Increased error rates and latency

MASV experienced a notice incident on July 30, 2024 affecting MASV API and Services and US East, lasting 7h 4m. The incident has been resolved; the full update timeline is below.

Started: Jul 30, 2024, 10:56 PM UTC
Resolved: Jul 31, 2024, 06:00 AM UTC
Duration: 7h 4m
Detected by Pingoru: Jul 30, 2024, 10:56 PM UTC

Affected components

MASV API and ServicesUS East

Update timeline

investigating Jul 30, 2024, 10:45 PM UTC

We are currently investigating an increased rate of errors and high latency when accessing the service
identified Jul 30, 2024, 10:56 PM UTC

The issue has been identified and we are in contact with our service provider to resolve the issue
identified Jul 31, 2024, 01:34 AM UTC

The error rate has been reduced. We expect the service to fully recover within the next 3 hours.
monitoring Jul 31, 2024, 03:15 AM UTC

The majority of issues have been resolved and error rates have subsided. We will continue monitoring the service for the next few hours to ensure stability.
resolved Jul 31, 2024, 01:11 PM UTC

We have confirmed system stability following the previous update.
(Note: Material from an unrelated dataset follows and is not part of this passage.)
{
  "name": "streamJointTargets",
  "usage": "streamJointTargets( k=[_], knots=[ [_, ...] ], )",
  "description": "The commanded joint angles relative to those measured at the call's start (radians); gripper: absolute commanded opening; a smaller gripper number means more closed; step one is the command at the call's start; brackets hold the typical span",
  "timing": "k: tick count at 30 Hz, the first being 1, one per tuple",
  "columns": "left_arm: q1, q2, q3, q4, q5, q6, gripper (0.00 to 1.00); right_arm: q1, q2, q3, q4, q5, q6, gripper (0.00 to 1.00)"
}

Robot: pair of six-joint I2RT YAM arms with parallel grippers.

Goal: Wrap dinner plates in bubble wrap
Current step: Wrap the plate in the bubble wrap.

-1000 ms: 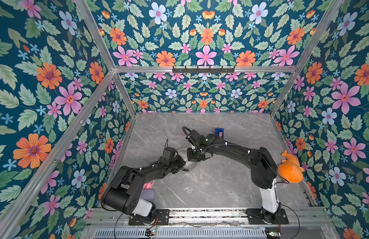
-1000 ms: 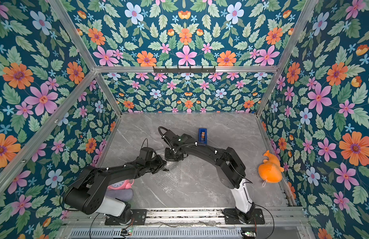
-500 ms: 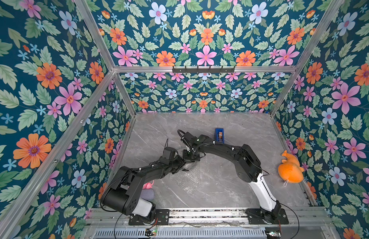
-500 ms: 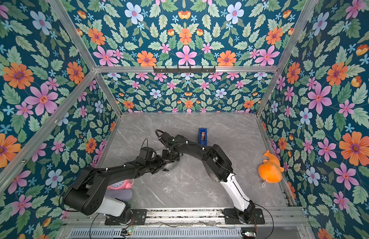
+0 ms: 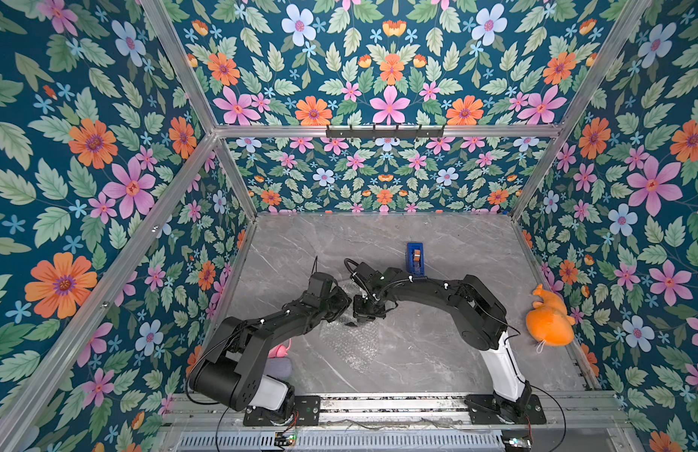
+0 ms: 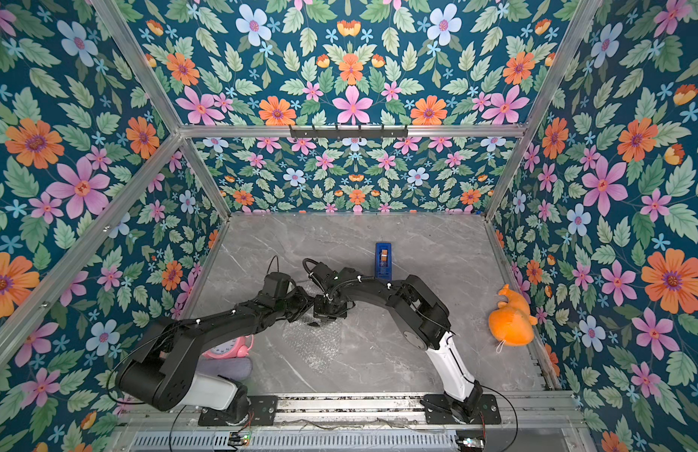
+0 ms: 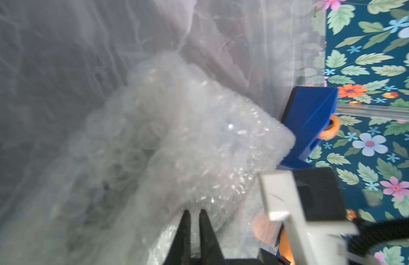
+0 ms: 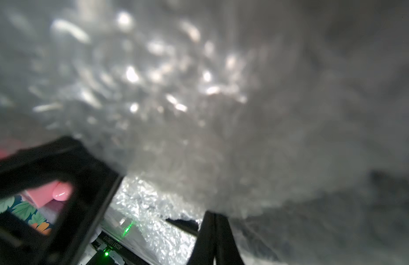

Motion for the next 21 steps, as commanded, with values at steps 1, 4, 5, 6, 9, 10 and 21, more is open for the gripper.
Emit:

This incident has been resolved.
postmortem Aug 02, 2024, 02:54 PM UTC

**Problem Description, Impact and Resolution** At 22:30 UTC on July 30, 2024 we observed an increased error rate and request latency for interactions with the MASV API. Our client applications for the web, desktop and service are designed to automatically retry failures of this nature relentlessly, meaning that uploads and general account management functionality may have experienced slowdown or increased load time, but would ultimately succeed. Our team immediately began investigating the cause of the issues and identified one of our service providers as the source of the instability. We began communications with the provider, who acknowledged and began investigating issues on their side. At 1:00 UTC, we observed a significant reduction in error rates and overall latency, with the issue fully resolved by 3:00 UTC. **Mitigation Steps and Future Preventative Measures** We take service reliability very seriously as we understand the critical role of our product in the workflows of our customers. We are taking steps to increase horizontal scaling of our core systems to additional regions and add additional redundancies, which will help us redirect traffic across regions if a service impact is detected. This will ensure we are able to respond more effectively to an outage of this nature in the future.